> Extracted data entries

□ □ □ □ □

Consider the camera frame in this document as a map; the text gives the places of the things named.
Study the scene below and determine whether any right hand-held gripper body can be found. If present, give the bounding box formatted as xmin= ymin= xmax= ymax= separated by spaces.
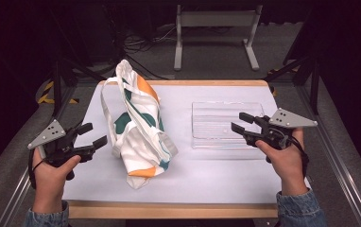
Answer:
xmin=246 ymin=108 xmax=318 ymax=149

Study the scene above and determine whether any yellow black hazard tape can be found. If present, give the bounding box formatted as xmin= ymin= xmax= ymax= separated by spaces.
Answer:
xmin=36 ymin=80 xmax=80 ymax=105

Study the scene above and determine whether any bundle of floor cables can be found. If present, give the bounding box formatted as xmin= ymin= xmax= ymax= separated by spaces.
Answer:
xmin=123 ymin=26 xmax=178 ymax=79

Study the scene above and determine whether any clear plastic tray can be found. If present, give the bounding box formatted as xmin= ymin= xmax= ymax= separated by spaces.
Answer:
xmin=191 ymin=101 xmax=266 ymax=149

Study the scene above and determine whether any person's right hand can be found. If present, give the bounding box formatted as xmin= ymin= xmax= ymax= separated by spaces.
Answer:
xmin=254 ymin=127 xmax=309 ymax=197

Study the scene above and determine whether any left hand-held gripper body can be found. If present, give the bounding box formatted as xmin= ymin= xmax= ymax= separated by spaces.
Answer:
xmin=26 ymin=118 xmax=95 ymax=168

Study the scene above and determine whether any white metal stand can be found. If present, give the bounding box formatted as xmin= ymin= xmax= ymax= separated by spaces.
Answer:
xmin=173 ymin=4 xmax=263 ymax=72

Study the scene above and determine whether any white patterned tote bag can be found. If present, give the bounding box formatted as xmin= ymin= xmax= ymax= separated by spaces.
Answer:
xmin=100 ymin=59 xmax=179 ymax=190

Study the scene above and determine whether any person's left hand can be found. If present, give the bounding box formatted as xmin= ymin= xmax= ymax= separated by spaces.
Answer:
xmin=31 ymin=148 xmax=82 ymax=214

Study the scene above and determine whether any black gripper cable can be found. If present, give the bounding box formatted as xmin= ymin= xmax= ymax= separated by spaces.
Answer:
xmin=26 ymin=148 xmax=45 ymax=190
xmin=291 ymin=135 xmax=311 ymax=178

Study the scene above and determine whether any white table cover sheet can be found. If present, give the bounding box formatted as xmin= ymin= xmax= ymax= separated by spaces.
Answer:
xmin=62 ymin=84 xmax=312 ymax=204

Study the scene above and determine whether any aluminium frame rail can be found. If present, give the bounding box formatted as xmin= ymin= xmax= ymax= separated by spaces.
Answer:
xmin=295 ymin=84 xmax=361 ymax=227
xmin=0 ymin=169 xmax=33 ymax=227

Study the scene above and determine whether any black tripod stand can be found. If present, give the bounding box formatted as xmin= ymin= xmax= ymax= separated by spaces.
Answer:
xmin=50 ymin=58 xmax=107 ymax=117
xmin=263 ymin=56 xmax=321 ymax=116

□ □ □ □ □

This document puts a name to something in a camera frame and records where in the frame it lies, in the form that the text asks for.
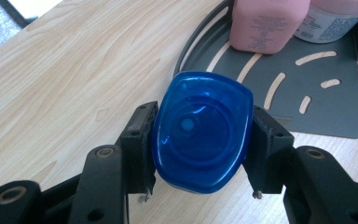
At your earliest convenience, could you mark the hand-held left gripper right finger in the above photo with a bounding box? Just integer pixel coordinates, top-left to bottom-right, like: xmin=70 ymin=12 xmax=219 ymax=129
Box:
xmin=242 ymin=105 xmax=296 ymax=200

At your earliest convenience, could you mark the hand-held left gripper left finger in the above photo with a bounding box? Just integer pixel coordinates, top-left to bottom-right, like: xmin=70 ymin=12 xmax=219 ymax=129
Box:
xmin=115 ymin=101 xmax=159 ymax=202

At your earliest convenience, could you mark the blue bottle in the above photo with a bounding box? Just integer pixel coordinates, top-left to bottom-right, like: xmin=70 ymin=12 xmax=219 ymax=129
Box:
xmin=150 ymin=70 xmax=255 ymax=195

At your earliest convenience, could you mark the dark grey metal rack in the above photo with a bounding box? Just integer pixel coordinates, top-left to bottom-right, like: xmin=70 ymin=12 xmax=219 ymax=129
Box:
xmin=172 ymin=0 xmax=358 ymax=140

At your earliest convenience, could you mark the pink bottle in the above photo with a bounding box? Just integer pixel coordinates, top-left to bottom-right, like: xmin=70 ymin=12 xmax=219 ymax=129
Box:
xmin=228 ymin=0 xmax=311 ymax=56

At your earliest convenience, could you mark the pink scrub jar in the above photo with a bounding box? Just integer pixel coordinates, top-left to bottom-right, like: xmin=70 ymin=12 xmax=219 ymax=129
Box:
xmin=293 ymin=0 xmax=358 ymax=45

□ □ □ □ □

> What you should do
Above are the entries; copy out every line among them that contains the word "text".

> Result
Consider the camera frame in this document as a map; the text gives the places of the things named.
This document puts a name to something in a camera frame and records where in the frame it lies, in the form that the text asks for.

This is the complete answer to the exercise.